Task objective — Set the listing down again exactly, please, apart from its pictures.
Available data: Begin
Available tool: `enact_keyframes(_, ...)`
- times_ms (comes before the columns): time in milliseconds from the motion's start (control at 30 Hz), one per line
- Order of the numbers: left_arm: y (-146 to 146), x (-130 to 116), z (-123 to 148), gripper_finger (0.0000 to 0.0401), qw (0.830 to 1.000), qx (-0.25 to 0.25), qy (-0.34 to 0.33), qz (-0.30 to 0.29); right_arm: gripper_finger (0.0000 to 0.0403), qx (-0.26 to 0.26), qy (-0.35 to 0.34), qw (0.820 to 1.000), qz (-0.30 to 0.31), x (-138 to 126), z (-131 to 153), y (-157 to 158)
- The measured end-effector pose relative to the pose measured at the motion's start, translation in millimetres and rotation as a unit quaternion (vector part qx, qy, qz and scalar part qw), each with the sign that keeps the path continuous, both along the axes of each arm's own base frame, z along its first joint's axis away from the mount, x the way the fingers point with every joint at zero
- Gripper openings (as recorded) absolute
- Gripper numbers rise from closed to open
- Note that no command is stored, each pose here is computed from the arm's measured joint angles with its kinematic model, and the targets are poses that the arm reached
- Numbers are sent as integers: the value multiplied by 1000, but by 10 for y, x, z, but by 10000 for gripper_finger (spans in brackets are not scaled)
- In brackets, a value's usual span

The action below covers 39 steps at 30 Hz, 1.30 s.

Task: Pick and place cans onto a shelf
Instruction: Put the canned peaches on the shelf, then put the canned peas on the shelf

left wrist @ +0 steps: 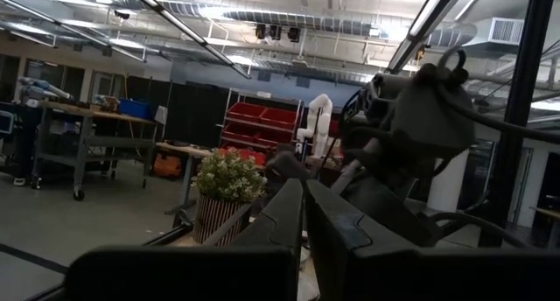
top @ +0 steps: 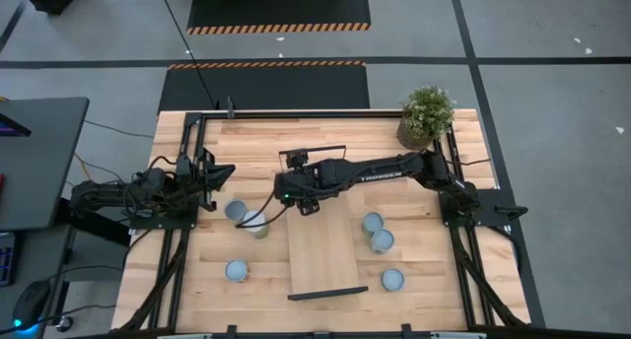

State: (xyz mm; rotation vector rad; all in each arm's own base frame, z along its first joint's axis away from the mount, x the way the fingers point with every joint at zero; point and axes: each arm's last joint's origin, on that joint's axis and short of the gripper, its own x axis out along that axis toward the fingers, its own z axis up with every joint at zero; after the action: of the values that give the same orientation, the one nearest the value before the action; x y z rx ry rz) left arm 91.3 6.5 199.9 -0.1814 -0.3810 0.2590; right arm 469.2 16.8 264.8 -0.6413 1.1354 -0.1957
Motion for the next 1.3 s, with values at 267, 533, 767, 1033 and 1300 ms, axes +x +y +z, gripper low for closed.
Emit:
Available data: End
Solution for this task —
Available tool: `enact_keyframes(_, ...)`
- times_ms (comes before the columns): time in milliseconds from the motion's start (control at 30 Hz), one per line
- Order of the numbers: left_arm: y (-146 to 146), x (-130 to 116), z (-123 to 148), gripper_finger (0.0000 to 0.0401), qw (0.830 to 1.000), qx (-0.25 to 0.25), qy (-0.34 to 0.33), qz (-0.30 to 0.29); right_arm: gripper_finger (0.0000 to 0.0403), qx (-0.26 to 0.26), qy (-0.35 to 0.34), qw (0.820 to 1.000), qz (-0.30 to 0.31), x (-138 to 126), z (-131 to 153), y (-157 to 158)
- The measured end-effector pose relative to the pose measured at the motion's start, translation in millimetres and rotation as a unit quaternion (vector part qx, qy, qz and scalar part qw), each with the sign that keeps the path continuous, both along the axes of each arm's own base frame, z along its first joint's axis away from the mount, x the way the fingers point with every joint at zero
- Gripper openings (as recorded) absolute
- Gripper numbers rise from closed to open
- Note that no command is stored, each pose here is computed from the arm's measured joint angles with its kinematic model, and the targets are poses that the arm reached
- Numbers are sent as integers: the value multiplied by 1000, but by 10 for y, x, z, but by 10000 for gripper_finger (spans in brackets are not scaled)
- In brackets, a value's usual span

The action below covers 39 steps at 30 Hz, 1.30 s.

Task: Pick and place cans onto a shelf
Instruction: Put the canned peaches on the shelf, then put the canned peas on the shelf

left wrist @ +0 steps: 
top @ +0 steps: 

State: (xyz mm; rotation vector rad; all in each arm's own base frame, z along its first joint's axis away from the mount, x the way the fingers point with every joint at zero; point and axes: each arm's last joint's origin, on that joint's axis and short of the gripper, its own x axis out along that axis toward the fingers, its own z axis up with every joint at zero; after the action: of the values that give the same orientation, the one nearest the value before the action; x y z rx ry rz) left arm 91.3 6.5 199.9 -0.1814 -0.3810 0.2590; right arm 469.2 16.8 264.8 -0.6413 1.1354 -0.1957
Motion for the next 1.3 s, with values at 267, 533, 767, 1033 and 1300 ms, axes +x +y +z, gripper low for closed.
Emit:

The output for this exercise is complete.